↓

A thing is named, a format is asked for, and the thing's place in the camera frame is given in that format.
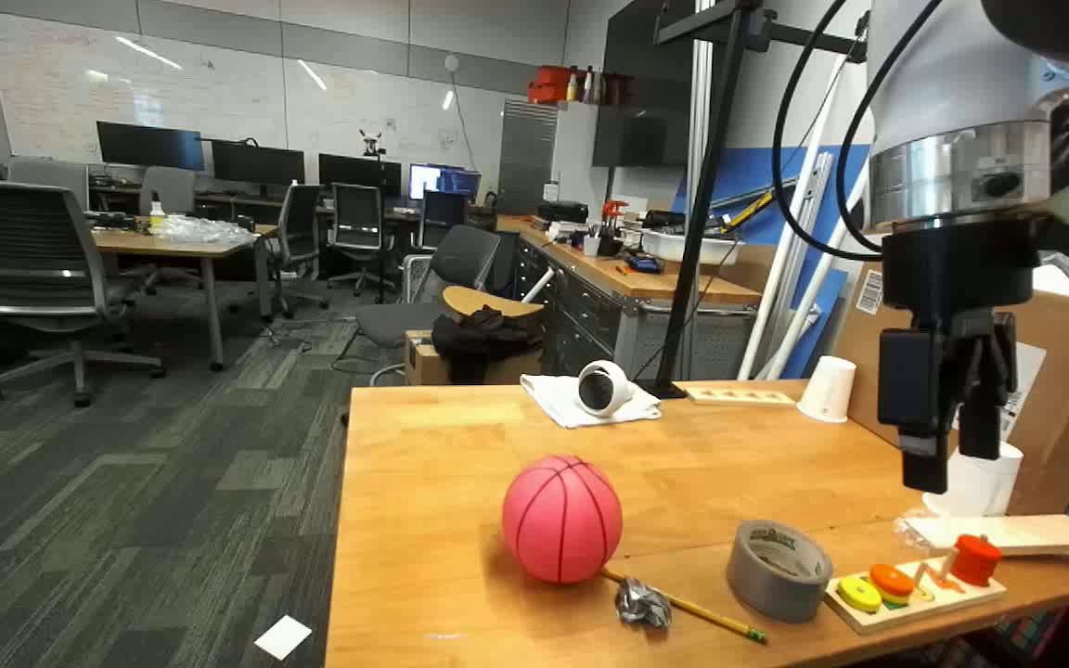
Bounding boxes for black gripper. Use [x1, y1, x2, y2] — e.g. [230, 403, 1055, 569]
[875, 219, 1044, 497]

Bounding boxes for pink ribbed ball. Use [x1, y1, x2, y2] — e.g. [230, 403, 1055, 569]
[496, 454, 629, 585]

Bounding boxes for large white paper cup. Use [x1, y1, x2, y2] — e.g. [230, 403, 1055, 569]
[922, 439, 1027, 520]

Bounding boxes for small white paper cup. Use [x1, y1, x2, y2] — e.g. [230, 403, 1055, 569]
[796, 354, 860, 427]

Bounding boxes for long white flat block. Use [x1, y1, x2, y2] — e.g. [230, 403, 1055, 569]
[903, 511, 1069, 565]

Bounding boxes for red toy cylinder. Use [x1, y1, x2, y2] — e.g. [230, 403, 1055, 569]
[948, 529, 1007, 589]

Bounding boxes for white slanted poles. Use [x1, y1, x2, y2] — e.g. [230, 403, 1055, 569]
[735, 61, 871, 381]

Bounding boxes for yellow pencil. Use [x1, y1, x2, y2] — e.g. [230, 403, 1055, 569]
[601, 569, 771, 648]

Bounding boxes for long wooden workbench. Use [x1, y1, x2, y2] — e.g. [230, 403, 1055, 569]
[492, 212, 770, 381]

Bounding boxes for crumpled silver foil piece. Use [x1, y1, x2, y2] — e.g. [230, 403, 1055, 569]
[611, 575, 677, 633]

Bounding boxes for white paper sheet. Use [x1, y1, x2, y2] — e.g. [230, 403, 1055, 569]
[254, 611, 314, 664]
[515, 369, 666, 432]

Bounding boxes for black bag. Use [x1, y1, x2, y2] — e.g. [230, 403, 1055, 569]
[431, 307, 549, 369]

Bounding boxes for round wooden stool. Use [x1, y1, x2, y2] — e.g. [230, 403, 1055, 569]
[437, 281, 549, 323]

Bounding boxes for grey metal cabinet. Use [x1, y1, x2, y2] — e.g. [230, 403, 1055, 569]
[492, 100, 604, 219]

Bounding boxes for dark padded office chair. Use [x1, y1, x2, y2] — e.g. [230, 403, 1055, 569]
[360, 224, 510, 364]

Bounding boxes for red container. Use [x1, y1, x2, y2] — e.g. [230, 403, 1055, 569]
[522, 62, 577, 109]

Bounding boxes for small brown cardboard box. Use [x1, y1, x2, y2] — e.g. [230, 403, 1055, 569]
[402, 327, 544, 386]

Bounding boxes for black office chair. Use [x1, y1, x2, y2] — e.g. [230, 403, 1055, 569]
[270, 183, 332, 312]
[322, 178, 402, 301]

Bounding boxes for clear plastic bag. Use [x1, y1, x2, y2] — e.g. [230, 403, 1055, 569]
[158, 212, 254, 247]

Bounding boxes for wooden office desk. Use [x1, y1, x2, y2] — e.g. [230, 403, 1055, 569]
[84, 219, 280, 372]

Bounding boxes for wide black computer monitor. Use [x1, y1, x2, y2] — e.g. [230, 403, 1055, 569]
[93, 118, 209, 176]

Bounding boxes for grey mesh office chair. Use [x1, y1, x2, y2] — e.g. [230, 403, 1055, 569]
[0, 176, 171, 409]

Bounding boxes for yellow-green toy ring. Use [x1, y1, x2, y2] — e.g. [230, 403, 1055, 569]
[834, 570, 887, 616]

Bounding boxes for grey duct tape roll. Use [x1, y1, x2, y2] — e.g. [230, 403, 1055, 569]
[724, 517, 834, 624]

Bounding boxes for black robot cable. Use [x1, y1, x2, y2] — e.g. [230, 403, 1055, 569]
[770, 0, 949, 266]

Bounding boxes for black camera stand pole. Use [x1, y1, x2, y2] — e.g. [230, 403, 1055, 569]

↑

* GOAL OF THE EXERCISE: Copy every line in the entries above that has the string "camera" in it.

* WORKED SOLUTION:
A thing is named, a format is asked for, and the thing's place in the camera frame is given in that format.
Bounding boxes for black camera stand pole. Use [x1, y1, x2, y2] — e.g. [230, 403, 1055, 569]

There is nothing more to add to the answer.